- **Exercise prompt**:
Hunt through the entries for the word "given" and copy each line in which it appears.
Start of Record excerpts
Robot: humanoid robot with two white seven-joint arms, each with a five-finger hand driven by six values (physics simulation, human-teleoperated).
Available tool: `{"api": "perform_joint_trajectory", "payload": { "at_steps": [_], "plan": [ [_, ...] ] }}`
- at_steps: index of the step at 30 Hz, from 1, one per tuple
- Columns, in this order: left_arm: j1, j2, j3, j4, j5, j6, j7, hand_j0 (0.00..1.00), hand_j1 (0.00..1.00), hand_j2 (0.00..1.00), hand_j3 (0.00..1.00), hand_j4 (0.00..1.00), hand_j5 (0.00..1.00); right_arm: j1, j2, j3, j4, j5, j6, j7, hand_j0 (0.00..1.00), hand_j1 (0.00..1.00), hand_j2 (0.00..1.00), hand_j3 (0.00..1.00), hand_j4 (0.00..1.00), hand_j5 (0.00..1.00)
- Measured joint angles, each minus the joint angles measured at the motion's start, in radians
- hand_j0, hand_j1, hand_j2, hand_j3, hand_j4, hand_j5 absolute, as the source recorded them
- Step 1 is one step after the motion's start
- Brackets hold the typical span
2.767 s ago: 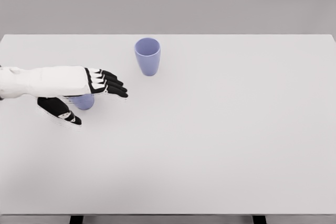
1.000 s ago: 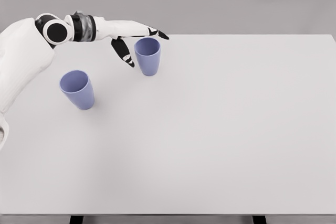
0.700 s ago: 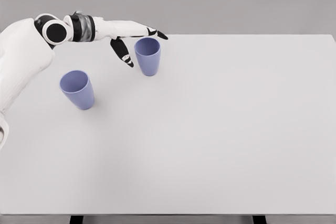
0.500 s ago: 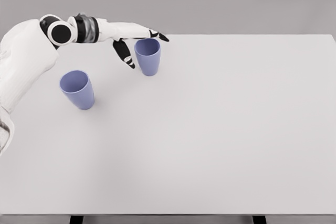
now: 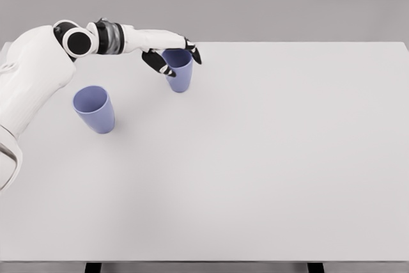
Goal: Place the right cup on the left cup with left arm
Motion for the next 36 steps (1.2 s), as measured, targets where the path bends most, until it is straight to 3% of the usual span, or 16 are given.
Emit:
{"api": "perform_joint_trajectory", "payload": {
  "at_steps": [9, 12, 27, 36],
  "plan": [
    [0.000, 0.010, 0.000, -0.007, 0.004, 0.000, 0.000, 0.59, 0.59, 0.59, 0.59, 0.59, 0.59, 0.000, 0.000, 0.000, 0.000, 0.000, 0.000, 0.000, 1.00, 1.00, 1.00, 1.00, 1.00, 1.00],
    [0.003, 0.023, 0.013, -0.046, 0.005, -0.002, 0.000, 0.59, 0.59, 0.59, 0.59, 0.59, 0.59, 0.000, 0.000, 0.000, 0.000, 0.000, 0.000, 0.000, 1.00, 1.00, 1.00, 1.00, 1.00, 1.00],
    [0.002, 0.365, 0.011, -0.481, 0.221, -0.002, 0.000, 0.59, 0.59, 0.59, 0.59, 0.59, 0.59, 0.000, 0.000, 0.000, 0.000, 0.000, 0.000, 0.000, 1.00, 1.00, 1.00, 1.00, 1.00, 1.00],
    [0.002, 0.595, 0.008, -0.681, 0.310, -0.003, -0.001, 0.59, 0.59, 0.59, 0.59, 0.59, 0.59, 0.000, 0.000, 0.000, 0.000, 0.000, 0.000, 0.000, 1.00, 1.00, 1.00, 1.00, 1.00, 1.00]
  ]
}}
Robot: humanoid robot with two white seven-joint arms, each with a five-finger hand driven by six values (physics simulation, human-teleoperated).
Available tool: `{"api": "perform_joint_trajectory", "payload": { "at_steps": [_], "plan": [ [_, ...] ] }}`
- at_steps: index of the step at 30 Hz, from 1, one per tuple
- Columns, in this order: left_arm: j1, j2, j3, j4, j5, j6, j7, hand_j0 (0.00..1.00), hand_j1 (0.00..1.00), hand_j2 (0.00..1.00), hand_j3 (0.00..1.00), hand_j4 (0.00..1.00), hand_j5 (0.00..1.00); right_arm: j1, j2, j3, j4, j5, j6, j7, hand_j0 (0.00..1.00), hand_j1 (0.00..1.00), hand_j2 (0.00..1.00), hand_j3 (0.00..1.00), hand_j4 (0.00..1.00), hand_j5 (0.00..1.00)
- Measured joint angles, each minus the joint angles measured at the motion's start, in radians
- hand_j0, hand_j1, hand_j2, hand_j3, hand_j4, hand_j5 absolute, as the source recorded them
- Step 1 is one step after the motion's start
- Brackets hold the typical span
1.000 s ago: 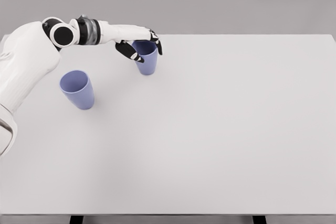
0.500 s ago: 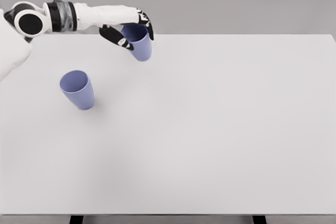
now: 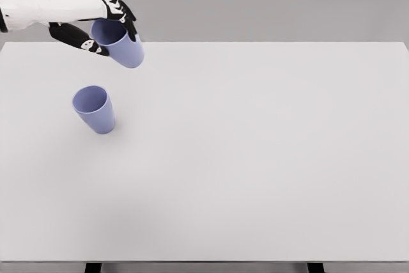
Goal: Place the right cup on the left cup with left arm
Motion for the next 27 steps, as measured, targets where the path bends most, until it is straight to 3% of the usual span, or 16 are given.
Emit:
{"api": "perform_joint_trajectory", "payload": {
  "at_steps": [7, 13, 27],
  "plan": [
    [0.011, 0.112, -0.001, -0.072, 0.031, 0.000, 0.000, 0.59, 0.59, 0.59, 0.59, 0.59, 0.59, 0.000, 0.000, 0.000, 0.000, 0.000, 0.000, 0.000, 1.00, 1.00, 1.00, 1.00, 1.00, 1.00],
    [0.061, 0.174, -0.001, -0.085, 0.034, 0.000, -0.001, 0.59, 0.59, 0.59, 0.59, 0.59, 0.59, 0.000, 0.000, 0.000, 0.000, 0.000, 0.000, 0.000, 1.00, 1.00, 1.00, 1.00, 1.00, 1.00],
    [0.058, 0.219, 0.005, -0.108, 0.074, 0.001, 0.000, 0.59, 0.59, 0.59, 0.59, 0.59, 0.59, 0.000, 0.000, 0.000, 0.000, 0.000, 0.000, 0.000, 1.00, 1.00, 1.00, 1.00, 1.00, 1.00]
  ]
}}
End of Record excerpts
- **Output of the exercise**:
Motion for the next 36 steps (1.2 s), as measured, targets where the path bends most, until it is straight to 3% of the usual span, or 16 are given.
Motion for the next 27 steps, as measured, targets where the path bends most, until it is straight to 3% of the usual span, or 16 are given.

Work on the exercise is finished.